To be included in EDSITEment, Web sites must meet a long list of criteria.

“EDSITEment, with NEH and the Verizon Foundation’s Thinkfinity as its partners, serves as a gateway to the highest-quality humanities-related educational content on the Internet,” says Michael Hall of EDSITEment’s peer review panel. “It provides a central resource bank for teachers, parents and students across the country seeking excellent humanities sites from among the thousands of educational sites now available on the Internet. EDSITEment provides lesson plans, a special section for educators, a monthly calendar, ‘This Month’s Feature,’ the ‘NEH Spotlight’ and a search engine. EDSITEment typically gets more than 400,000 visitors per month.”

The Antislavery Literature Project site “met the EDSITEment criteria for intellectual quality, content, design, and most importantly, classroom impact,” Hall says.

The project’s Web site is almost as diverse as EDSITEment itself. There are sections for children’s literature, poetry, prose, travel accounts, tracts, essays, speeches and contemporary slave narratives, and visitors can view videos or listen to podcasts.

There is even a little music. The Antislavery Ensemble, an ad-hoc choir of ASU faculty and graduate students directed by ASU music professor Kay Norton, recorded a variety of abolitionist choral music.

How did all of this come about?

Lockard became interested in the field of antislavery literature when he was a graduate student in the early 1990s.

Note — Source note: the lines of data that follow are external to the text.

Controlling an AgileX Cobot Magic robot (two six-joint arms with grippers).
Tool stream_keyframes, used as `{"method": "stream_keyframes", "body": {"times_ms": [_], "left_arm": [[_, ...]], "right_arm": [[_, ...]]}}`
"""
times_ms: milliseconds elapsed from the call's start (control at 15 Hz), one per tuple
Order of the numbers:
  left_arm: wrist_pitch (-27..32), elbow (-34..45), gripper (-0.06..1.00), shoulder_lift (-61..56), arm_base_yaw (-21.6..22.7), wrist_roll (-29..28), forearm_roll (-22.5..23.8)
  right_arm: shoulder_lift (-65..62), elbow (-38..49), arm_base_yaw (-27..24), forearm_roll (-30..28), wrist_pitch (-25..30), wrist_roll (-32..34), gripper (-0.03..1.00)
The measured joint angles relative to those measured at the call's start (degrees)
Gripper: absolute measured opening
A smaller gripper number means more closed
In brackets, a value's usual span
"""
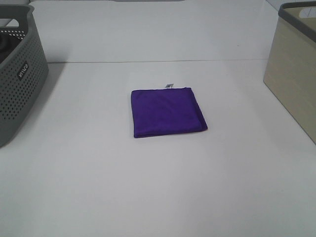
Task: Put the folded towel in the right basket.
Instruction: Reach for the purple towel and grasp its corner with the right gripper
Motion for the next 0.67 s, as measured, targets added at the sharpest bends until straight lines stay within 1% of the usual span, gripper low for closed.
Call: {"method": "stream_keyframes", "body": {"times_ms": [533, 667], "left_arm": [[0.0, 0.0, 0.99, 0.0, 0.0, 0.0, 0.0], [0.0, 0.0, 0.99, 0.0, 0.0, 0.0, 0.0]], "right_arm": [[0.0, 0.0, 0.0, 0.0, 0.0, 0.0, 0.94], [1.7, -1.4, 0.0, 1.3, 0.2, 0.0, 0.94]]}}
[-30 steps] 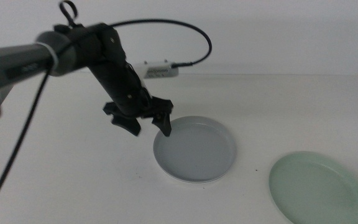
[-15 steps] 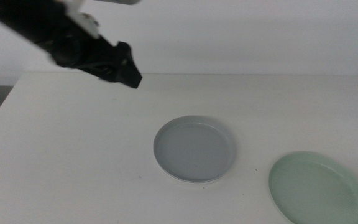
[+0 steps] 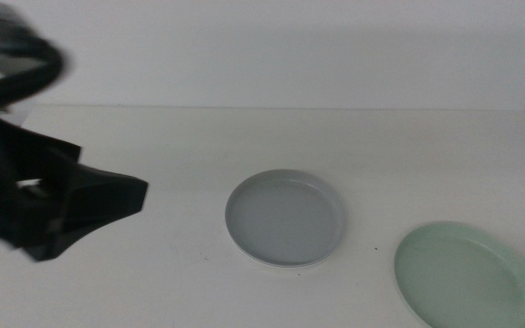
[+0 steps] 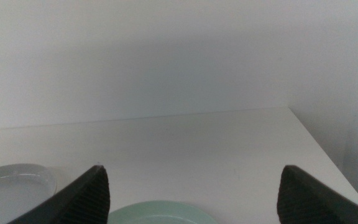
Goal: Stack the three bowls on top of each other.
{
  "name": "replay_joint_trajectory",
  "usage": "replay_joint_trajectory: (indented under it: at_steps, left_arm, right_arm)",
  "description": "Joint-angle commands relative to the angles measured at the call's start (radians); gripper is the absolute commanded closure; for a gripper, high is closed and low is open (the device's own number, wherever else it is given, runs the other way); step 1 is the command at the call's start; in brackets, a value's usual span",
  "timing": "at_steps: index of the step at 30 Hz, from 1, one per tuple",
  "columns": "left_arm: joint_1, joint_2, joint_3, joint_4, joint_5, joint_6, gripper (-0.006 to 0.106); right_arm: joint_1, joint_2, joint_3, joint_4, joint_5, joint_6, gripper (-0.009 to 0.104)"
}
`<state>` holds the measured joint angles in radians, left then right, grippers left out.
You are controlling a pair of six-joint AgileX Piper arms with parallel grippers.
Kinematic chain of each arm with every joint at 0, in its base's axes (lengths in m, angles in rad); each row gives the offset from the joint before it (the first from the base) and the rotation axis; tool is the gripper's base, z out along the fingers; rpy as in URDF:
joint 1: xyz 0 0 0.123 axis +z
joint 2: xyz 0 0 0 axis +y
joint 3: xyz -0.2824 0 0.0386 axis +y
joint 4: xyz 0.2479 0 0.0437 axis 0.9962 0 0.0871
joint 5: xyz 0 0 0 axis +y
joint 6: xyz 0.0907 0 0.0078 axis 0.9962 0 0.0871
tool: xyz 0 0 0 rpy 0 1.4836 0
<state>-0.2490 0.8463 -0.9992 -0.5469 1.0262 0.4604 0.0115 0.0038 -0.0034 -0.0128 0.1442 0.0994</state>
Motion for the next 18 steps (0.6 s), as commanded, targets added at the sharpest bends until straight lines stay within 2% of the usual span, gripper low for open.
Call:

“I researched and eventually published an historicized re-edition of Mattie Griffith’s 1856 novel, a pseudo-slave narrative titled ‘Autobiography of a Female Slave,’ ” he says. “I wanted to understand why a white Kentucky woman – who turned out to be a slave owner – would write an antislavery novel in the voice of an enslaved black woman.

“The author’s biography turned out to be fascinating, particularly because she became a respected abolitionist. So I realized there was an enormous amount of similar literary research that needed work, and I began working in the field.

“Most often, the only piece of antislavery literature students or teachers have encountered is Harriet Beecher Stowe’s novel ‘Uncle Tom’s Cabin.’ Yet there is a huge body of antislavery literature that had massive distribution.”

The Antislavery project’s Web site already is busy, with about 65,000 unique visits per month from more than 100 countries, including France, the United Kingdom and China.

Now that it’s listed on EDSITEment, the tally is certain to rise.